From the data underneath, reproduce exactly the stretch that begins at the line with "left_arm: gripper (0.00" and ends after the line with "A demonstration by".

Stored data
┄┄┄┄┄┄┄┄┄┄

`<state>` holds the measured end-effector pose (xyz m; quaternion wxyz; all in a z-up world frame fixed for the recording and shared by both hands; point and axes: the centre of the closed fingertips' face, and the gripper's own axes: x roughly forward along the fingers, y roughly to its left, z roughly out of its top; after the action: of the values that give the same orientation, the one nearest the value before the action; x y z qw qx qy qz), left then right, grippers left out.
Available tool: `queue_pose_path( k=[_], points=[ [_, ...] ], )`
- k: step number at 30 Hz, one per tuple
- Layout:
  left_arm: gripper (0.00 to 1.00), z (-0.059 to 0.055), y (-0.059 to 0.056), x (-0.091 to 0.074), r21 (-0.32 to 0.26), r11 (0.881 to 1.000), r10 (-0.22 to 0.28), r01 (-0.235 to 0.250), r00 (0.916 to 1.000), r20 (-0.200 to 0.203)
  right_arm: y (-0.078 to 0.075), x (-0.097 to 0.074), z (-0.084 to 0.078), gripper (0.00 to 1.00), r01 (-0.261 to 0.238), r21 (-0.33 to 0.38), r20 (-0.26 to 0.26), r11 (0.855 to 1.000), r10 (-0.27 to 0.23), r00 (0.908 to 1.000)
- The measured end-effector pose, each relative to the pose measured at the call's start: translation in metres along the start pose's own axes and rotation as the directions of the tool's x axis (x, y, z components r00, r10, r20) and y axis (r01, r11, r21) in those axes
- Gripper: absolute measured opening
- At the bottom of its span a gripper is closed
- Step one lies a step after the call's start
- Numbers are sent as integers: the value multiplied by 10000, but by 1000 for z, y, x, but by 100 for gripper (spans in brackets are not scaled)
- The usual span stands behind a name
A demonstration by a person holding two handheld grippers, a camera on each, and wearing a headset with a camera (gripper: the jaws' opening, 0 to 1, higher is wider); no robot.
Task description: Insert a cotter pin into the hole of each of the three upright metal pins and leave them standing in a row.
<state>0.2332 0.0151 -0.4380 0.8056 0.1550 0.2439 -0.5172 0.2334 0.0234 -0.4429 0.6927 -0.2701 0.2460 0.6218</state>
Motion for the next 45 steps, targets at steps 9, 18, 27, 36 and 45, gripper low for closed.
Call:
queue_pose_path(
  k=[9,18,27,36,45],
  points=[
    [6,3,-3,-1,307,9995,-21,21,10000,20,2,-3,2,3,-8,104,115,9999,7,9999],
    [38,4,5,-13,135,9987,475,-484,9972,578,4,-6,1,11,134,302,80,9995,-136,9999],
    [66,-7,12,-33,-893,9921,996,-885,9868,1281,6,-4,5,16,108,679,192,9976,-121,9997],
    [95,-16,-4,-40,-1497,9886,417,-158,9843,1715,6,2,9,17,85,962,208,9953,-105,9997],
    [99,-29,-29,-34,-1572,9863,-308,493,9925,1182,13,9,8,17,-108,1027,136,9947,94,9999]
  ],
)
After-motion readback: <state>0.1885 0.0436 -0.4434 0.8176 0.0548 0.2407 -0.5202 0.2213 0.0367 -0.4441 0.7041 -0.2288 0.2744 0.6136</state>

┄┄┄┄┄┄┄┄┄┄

Exercise output
  left_arm: gripper (0.00 to 1.00), z (-0.059 to 0.055), y (-0.059 to 0.056), x (-0.091 to 0.074), r21 (-0.32 to 0.26), r11 (0.881 to 1.000), r10 (-0.22 to 0.28), r01 (-0.235 to 0.250), r00 (0.916 to 1.000), r20 (-0.200 to 0.203)
  right_arm: y (-0.078 to 0.075), x (-0.097 to 0.074), z (-0.084 to 0.078), gripper (0.00 to 1.00), r01 (-0.261 to 0.238), r21 (-0.33 to 0.38), r20 (-0.26 to 0.26), r11 (0.855 to 1.000), r10 (-0.27 to 0.23), r00 (0.908 to 1.000)
- The measured end-effector pose, each relative to the pose measured at the call's start: translation in metres along the start pose's own axes and rotation as the directions of the tool's x axis (x, y, z components r00, r10, r20) and y axis (r01, r11, r21) in those axes
- Gripper: absolute measured opening
- At the bottom of its span a gripper is closed
- Step one lies a step after the call's start
- Numbers are sent as integers: the value multiplied by 10000, but by 1000 for z, y, x, but by 100 for gripper (spans in brackets are not scaled)
- The usual span stands behind a name
A demonstration by a person holding two handheld grippers, a camera on each, and wearing a headset with a camera (gripper: the jaws' opening, 0 to 1, higher is wider); no robot.

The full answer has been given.